「今作は『サイケデリックシネマ』という、僕らThe Taupeが作り出した映画館。そこで上映されている架空の10作品のテーマ曲を考えたアルバムです」──そう語るのは、ソングライターのかわもトゆうき。歌詞カードには各上映作品=曲のあらすじが掲載されているが、未知の生命体が地球に襲来して人々を踊らせる“ピグロンX”などどこかB級感のあるSFや、ホラー、ドキュメンタリーにアクション、コメディーと多種多様。従ってサウンドも多彩だ。

The Taupe サイケデリックシネマ コドモメンタルINC.(2019)

 「デヴィッド・リンチ監督の『マルホランド・ドライブ』を観たときに、何だこれ!?って衝撃を受けたんです。全然意味がわからん!っていう。ただ何度観てもめっちゃおもしろいし、観応えがあるし、観るたびに〈こういうことを考えていたんだ〉って思える作品で。その感覚がバンドの音楽に反映されていると思います」(かわもト)。

 「いままでは出来た曲をまとめてCDにするという作業だったんですけど。今回はあらかじめ映画館というテーマがあったからこそ、バラバラの色の曲があってもいいという意識もありました」(ニール・パティパティパティ)。

 デヴィッド・リンチ作品が好きだというかわもトの作る曲は、タイトルにある〈サイケデリック〉という言葉通り、ひと筋縄でいかないヒネリや妙味が利いている。

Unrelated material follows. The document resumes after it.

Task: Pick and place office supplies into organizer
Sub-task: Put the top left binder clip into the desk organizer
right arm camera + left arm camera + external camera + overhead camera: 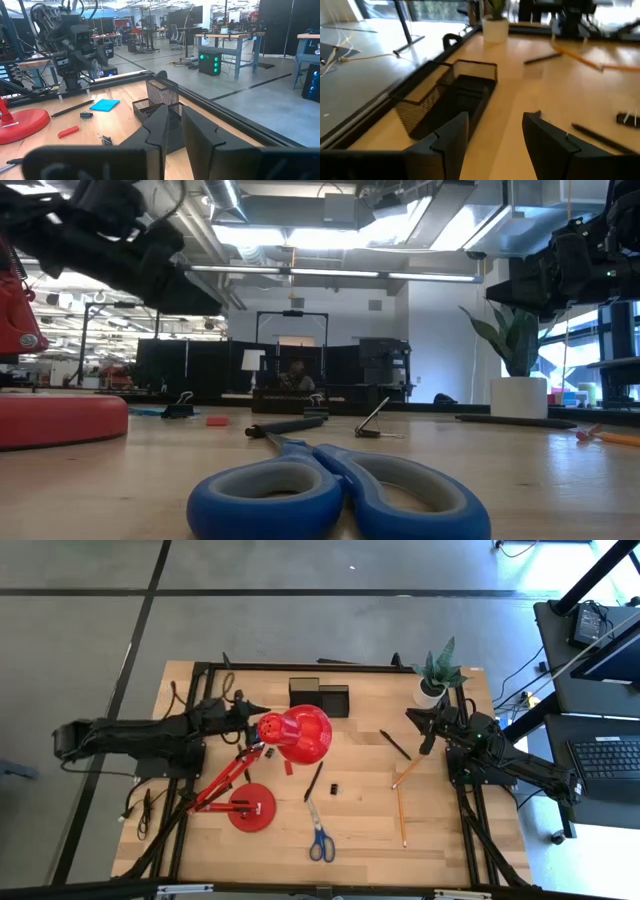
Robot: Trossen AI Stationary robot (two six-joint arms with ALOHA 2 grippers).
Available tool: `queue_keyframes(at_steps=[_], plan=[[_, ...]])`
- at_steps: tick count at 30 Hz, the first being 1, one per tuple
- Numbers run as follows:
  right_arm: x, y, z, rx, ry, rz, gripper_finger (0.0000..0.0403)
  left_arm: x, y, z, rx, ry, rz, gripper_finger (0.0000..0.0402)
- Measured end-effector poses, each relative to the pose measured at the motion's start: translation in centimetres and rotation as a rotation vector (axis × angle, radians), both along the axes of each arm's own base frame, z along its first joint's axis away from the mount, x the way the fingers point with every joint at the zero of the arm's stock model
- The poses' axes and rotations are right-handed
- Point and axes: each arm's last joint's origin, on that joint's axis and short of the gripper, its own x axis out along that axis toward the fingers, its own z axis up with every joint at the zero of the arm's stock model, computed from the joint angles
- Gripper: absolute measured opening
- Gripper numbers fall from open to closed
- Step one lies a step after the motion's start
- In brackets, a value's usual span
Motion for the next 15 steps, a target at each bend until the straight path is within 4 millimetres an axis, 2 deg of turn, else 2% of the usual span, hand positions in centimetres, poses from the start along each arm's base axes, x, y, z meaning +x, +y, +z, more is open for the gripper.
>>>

 「それぞれの話の内容も加味しながら、これはポップ寄りな曲にしようとか、疾走感のある曲にしようとか意識してアレンジをしていますね。他の3人の音が個性的なぶん、ドラムはシンプルですが、ここぞというところでフィルを入れたりして、飽きのこない曲にしようと思っていました」(しょーへい先生)。

 「普段のライヴではエフェクターを使うんですけど、これまでレコーディングでは使ったことがなくて。でもテーマが映画だし、一辺倒になったらおもしろくないから、初めてレコーディングでいろんなエフェクターを使ったんですけど、果たしてこれでイメージ壊してないかな?とか、個人的に大変でしたね」(おのてらえみ)。

 ニューウェイヴ、ポスト・パンクの匂いを感じさせる鋭角的なサウンドに、低音で低温なかわもトとポップでキュートなおのてらという対極的な男女ヴォーカルが特徴的なThe Taupeの音楽。70~80年代のポスト・パンク・バンドを引き合いに語られることも多いそうだが、実はルーツはJ-Popやギター・ロック、オルタナやファンクなどバラバラだ。そこに映画やゲーム、コミックなどのカルチャーが入り乱れ、歪にしてクールで、しかしチャーミングな音が生まれている。〈妖怪〉を自称するのも納得の、何をしでかすかわからないおもしろさや、不思議な親しみも感じられるだろう。

 「性格的には直球なんですけど、作るものが変化球なものが多いんです。絵とかもそうなんですけど(かわもトはアートワークも担当)、ストレートじゃなくて、ちょっと曲がっていたりはみ出していたりする感じがあるんですよね。昔から人と同じものがあまり好きじゃない子どもで、冒険したいっていうか。ちょっとヘンな性格なのかもしれないです(笑)」(かわもト)。

 「だからこそアレンジするのも楽しいです。ゆうくん(かわもト)のことをだんだん理解もしてきて、歩み寄って、こういうアルバムを作れるくらいまでになりましたしね(笑)」(しょーへい先生)。

 「自分たちで言うのもなんですけど、唯一無二だと思う」とかわもトはThe Taupeを評する。彼らの生み出す音楽、シネマの世界にどっぷりと入り込んで、シュールな時間を体験してみてほしい。

 「歌詞に関しては中毒性を狙っていたり、曲についても一応は計算してますけど、聴く人によって全然捉え方は違うと思うんです。正解はないので、聴いた人の感じたことが正解でいいのかなって」(かわもト)。

 


The Taupe
かわもトゆうき(ヴォーカル/ギター)、おのてらえみ(ベース/ヴォーカル)、ニール・パティパティパティ(ギター)、しょーへい先生(ドラムス)から成る、4人組のオルタナティヴ集団。バンドではなく〈妖怪〉を自称して2014年1月に結成される。2015年に初のミニ・アルバム『バンドではありません』をリリース。2016年にはEP『ダークではありません』を発表し、〈フジロック〉の〈ROOKIE A GO-GO〉にも出演。2017年にはファースト・アルバム『セレンテラジン』を全国流通。海外公演など活動の幅を広げ、2018年のミニ・アルバム『NEO TOKYO 帝国』が話題を集める。このたびセカンド・アルバム『サイケデリックシネマ』(コドモメンタルINC.)をリリースしたばかり。